Une bonne occasion pour se poser la question : des RDA, pour faire quoi ?
Application professionnelle
La technologie RDA est évidement parfaitement adaptée à ce genre d’application.
Les grands éditeurs se sont précipités pour développer des clients légers, full web.
Avantages : pas de client à installer sur le poste client, pas de déploiement, pas de problème de mise à jour, …
Mais cela c’est traduit par une régression au niveau de l’ergonomie des applications, qui de plus ne peuvent fonctionner qu’avec une connexion.
Les RDA permettent d’avoir le beurre et l’argent du beurre : facile à déployer, avec un processus de mise à jour automatique, avec des interfaces très travaillées, …
On peut imaginer des applications pour les employés de l’entreprise (usage type intranet) ou pour les clients (usage type extranet).
Autres usages ?
Les RDA sont également utilisées par les entreprises comme solution pour améliorer la relation avec les clients, pour augmenter le « mindshare » de l’entreprise chez le client.
Vue de l’entreprise, on voit bien l’intérêt.
La question est plus nuancée vue du client.
Les clients vont ils installer des dizaines d’applications ?

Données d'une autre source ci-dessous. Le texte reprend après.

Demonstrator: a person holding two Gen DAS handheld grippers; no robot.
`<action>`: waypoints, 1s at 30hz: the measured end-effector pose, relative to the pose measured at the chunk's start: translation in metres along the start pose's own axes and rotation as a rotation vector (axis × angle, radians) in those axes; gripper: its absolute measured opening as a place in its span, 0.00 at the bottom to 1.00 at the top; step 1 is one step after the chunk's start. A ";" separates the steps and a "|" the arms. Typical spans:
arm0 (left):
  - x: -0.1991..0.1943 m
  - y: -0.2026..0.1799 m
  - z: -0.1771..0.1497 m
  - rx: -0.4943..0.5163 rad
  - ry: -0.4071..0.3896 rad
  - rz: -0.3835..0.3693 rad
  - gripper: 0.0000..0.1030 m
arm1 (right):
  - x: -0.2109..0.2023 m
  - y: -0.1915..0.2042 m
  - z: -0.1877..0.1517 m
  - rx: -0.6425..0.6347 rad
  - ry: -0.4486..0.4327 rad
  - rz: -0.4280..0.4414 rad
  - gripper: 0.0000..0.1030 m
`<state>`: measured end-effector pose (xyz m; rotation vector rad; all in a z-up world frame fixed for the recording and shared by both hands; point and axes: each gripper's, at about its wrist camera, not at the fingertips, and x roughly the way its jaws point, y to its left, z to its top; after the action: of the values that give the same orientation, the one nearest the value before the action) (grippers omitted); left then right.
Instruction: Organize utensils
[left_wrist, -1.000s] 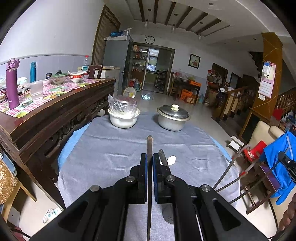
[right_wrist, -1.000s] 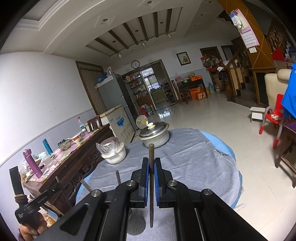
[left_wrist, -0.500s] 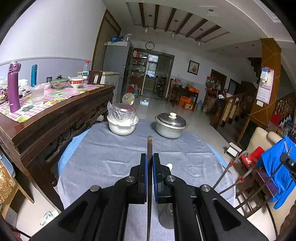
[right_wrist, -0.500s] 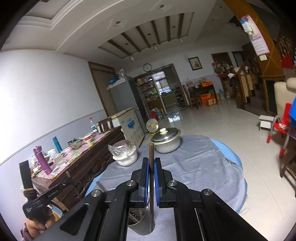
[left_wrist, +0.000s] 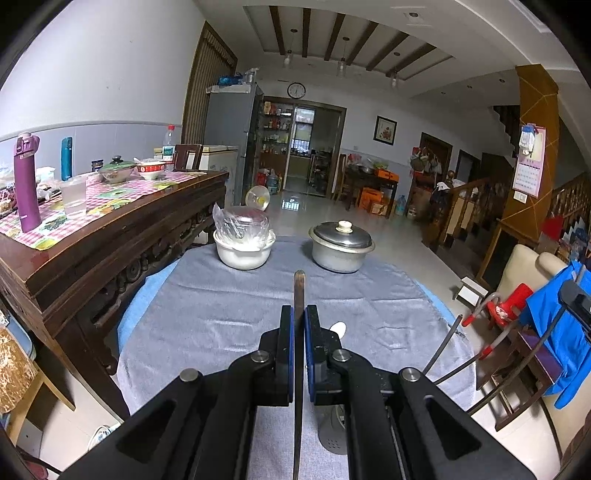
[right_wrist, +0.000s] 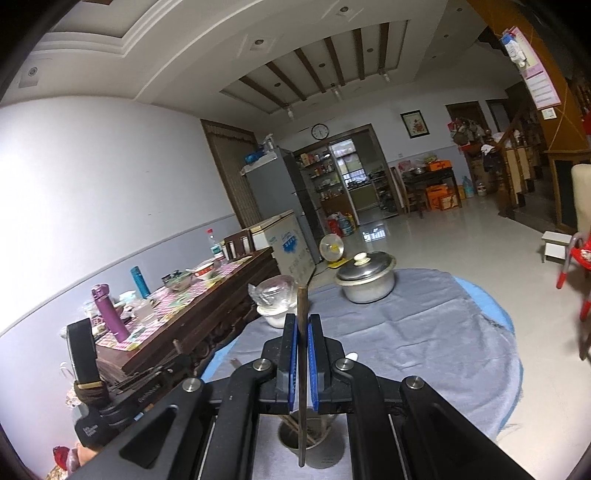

Ils le feront si la marque inspire vraiment confiance, et si l’application apporte un vrai confort, un vrai service.
Cet usage des RDA sera donc réservé aux grandes marques, si elles font l’effort de se mettre « vraiment » à la place des clients, et de proposer des vrais services, et aux petites entreprises, qui sauront innover, et proposer un service tellement bien fait que les clients l’utiliseront, malgrés la faible notoriété de la marque.